= Hwlitsum =

Indigenous people of Gulf Islands, British Columbia

The Hwlitsum are descendants of the Lamalchi or Lamalcha, an Indigenous people whose traditional territories were in the Gulf Islands of British Columbia, Canada. Their traditional villages were on Canoe Pass, which is known in their language as Hwlitsum, and on Kuper Island (called by them Lamalchi, another spelling of their name,) Saltspring Island and Galiano Island.

==The Lamalcha War==
On 20 April 1863, a shelling of their village on Kuper Island by the Royal Navy's HMS Forward led to a series of events known as the Lamalcha War or Lamalchi Affair. The reason for the shelling was the authorities of the Colony of Vancouver Island believed the village was sheltering men suspected of murdering three white men. After a prolonged firefight, resulting in the killing of one British sailor, the Forward retreated. While some say this episode was the only tactical defeat of the Royal Navy in the era following the Crimean War to the opening of the 20th Century, the Forward returned the next day to destroy the then-abandoned village. During the war the escaped Lamalcha evaded capture by various other Royal Navy warships, including HMS Satellite, until the seven suspects were captured and brought to Esquimalt.

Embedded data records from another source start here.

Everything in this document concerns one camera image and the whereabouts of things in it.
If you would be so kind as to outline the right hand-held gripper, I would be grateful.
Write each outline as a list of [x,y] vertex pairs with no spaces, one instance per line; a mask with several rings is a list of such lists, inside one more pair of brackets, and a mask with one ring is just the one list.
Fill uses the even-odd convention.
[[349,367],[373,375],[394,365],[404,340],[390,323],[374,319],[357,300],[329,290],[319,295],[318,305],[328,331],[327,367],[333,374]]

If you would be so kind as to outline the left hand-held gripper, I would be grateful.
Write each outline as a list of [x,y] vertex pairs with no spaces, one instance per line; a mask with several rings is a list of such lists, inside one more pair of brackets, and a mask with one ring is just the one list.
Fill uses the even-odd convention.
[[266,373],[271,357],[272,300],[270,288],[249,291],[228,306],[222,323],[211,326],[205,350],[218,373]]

Eventually four Lamalcha were hanged for murder in Victoria and the Lamalcha village confiscated; that area is now home to the Penelakut and Kuper Island's Indian reserves are governed by the Penelakut First Nation.

A detailed account of the events leading to the Lamalcha War is provided by Chris Arnett in "Terror of the Coast - Land Alienation and on Vancouver Island and the Gulf Islands 1849 -1863.”

==Political organization==

===Contemporary landclaim===
In 2014 elders of the group filed a land claim in the BC Supreme Courts for large pieces of Stanley Park, Galiano Island and Saltspring Island, overlapping with claims of the Squamish and Musqueam Nations and others (this is common throughout BC). Currently the Hwlitsum Band is not yet recognized under the federal Indian Act.

A letter of support for their cause was sent to the federal and provincial governments in 2007 by the Union of BC Indian Chiefs.